**INSTRUCTIONS TO FOLLOW:**
Give back exactly the stretch of data below from the line holding "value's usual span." through the line holding "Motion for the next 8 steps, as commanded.", both ends included, and leave the remaining lines out.

**INPUT RECORDS:**
----

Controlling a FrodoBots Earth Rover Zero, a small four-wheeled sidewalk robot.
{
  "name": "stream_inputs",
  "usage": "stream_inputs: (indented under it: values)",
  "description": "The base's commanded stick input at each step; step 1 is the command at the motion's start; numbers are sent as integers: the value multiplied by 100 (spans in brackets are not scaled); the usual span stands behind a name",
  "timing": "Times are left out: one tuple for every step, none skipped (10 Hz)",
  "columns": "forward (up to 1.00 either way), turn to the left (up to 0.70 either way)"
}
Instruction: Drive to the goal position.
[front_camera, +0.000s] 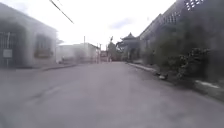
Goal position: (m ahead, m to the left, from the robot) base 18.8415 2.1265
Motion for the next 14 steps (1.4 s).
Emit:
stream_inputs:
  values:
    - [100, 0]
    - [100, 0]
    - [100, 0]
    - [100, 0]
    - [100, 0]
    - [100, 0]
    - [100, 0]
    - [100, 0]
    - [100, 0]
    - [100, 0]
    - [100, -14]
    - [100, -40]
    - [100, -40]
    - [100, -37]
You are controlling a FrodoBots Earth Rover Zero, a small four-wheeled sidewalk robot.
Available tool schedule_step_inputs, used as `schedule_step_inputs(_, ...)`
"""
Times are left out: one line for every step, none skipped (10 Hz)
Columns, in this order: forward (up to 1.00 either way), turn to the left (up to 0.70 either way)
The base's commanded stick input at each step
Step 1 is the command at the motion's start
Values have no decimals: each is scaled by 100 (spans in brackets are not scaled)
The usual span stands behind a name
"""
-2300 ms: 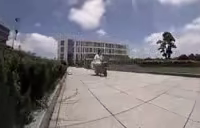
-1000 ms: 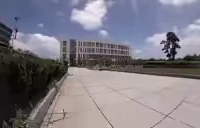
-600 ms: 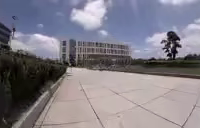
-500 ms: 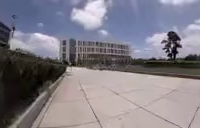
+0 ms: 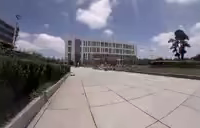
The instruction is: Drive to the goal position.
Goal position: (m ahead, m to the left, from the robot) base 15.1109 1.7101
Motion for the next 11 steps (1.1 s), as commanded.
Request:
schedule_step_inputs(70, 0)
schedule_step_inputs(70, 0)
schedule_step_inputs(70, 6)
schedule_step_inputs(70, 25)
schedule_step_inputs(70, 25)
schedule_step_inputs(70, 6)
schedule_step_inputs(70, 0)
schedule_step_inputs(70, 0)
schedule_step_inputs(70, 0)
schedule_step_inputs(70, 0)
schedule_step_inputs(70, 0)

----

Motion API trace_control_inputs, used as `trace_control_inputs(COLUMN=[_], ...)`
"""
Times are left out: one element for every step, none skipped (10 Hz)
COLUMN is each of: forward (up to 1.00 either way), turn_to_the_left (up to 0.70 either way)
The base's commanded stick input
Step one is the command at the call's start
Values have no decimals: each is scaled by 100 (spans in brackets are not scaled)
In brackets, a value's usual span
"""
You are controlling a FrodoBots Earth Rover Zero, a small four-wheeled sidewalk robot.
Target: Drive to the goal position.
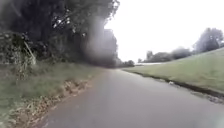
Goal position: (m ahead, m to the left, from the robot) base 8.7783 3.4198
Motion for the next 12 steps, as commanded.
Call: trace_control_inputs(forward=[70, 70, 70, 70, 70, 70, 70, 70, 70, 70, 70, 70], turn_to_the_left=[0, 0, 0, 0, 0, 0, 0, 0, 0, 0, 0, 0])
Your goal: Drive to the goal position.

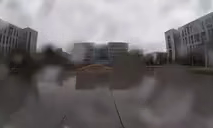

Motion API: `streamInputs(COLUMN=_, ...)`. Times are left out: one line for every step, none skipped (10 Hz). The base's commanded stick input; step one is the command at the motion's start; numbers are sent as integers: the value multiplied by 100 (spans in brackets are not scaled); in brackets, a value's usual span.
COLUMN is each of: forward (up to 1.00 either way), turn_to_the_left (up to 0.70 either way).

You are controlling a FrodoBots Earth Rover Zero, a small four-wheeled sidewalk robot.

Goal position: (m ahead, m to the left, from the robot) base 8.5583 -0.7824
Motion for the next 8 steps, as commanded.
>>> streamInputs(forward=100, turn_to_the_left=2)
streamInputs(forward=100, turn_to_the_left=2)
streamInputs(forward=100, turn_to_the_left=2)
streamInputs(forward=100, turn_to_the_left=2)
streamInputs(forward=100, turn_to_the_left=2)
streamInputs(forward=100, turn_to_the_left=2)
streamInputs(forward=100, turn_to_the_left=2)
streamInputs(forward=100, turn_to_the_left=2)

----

**OUTPUT FOR THIS EXERCISE:**
Motion API: `streamInputs(COLUMN=_, ...)`. Times are left out: one line for every step, none skipped (10 Hz). The base's commanded stick input; step one is the command at the motion's start; numbers are sent as integers: the value multiplied by 100 (spans in brackets are not scaled); in brackets, a value's usual span.
COLUMN is each of: forward (up to 1.00 either way), turn_to_the_left (up to 0.70 either way).

You are controlling a FrodoBots Earth Rover Zero, a small four-wheeled sidewalk robot.

Goal position: (m ahead, m to the left, from the robot) base 8.5583 -0.7824
Motion for the next 8 steps, as commanded.

The output is now complete.